Everything in the entries below must be reproduced exactly, except the images.

============

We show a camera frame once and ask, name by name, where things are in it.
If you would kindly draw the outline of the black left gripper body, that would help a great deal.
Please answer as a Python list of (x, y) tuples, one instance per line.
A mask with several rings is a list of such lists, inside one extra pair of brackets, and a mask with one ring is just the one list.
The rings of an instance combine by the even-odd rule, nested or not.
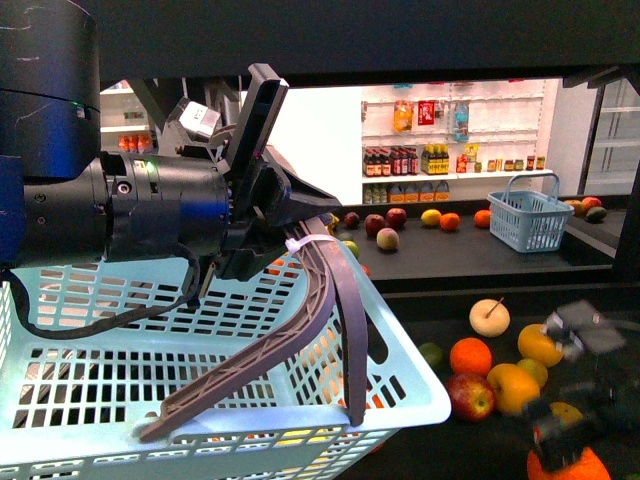
[(226, 213), (216, 246), (199, 256), (200, 278), (246, 281), (284, 254), (303, 221), (339, 206), (336, 197), (301, 180), (268, 144), (288, 83), (270, 65), (254, 63), (235, 124), (222, 113), (181, 98), (165, 122), (179, 156), (200, 157), (221, 181)]

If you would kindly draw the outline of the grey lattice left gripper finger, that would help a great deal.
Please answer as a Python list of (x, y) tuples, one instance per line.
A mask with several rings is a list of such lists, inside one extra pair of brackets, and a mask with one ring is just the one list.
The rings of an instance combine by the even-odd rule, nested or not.
[(185, 423), (235, 393), (245, 384), (306, 347), (324, 328), (334, 304), (334, 283), (318, 240), (325, 235), (321, 222), (302, 222), (290, 235), (302, 243), (293, 254), (307, 275), (306, 297), (295, 314), (278, 328), (257, 339), (215, 368), (163, 400), (159, 418), (142, 428), (143, 443), (168, 436)]
[(302, 225), (306, 235), (317, 235), (311, 244), (319, 247), (334, 282), (342, 323), (344, 400), (351, 425), (359, 426), (366, 413), (368, 329), (358, 280), (367, 277), (353, 253), (329, 235), (320, 218)]

============

Written answer:
We show a camera frame once and ask, name by name, where things are in it.
If you would kindly draw the outline of the black left gripper body, that would help a great deal.
Please answer as a Python list of (x, y) tuples, one instance per line.
A mask with several rings is a list of such lists, inside one extra pair of brackets, and a mask with one ring is just the one list.
The rings of an instance combine by the even-odd rule, nested or not.
[(226, 213), (216, 246), (199, 256), (200, 278), (246, 281), (284, 254), (303, 221), (339, 206), (336, 197), (301, 180), (268, 144), (288, 83), (270, 65), (254, 63), (235, 124), (222, 113), (181, 98), (165, 122), (179, 156), (200, 157), (221, 181)]

If you would kindly draw the outline of the grey lattice left gripper finger, that would help a great deal.
Please answer as a Python list of (x, y) tuples, one instance per line.
A mask with several rings is a list of such lists, inside one extra pair of brackets, and a mask with one ring is just the one list.
The rings of an instance combine by the even-odd rule, nested or not.
[(185, 423), (235, 393), (245, 384), (306, 347), (324, 328), (334, 304), (334, 283), (318, 240), (325, 235), (321, 222), (302, 222), (290, 235), (302, 243), (293, 254), (307, 275), (306, 297), (295, 314), (278, 328), (257, 339), (215, 368), (163, 400), (159, 418), (142, 428), (143, 443), (168, 436)]
[(302, 225), (306, 235), (317, 235), (311, 244), (319, 247), (334, 282), (342, 323), (344, 400), (351, 425), (359, 426), (366, 413), (368, 329), (358, 280), (367, 277), (353, 253), (329, 235), (320, 218)]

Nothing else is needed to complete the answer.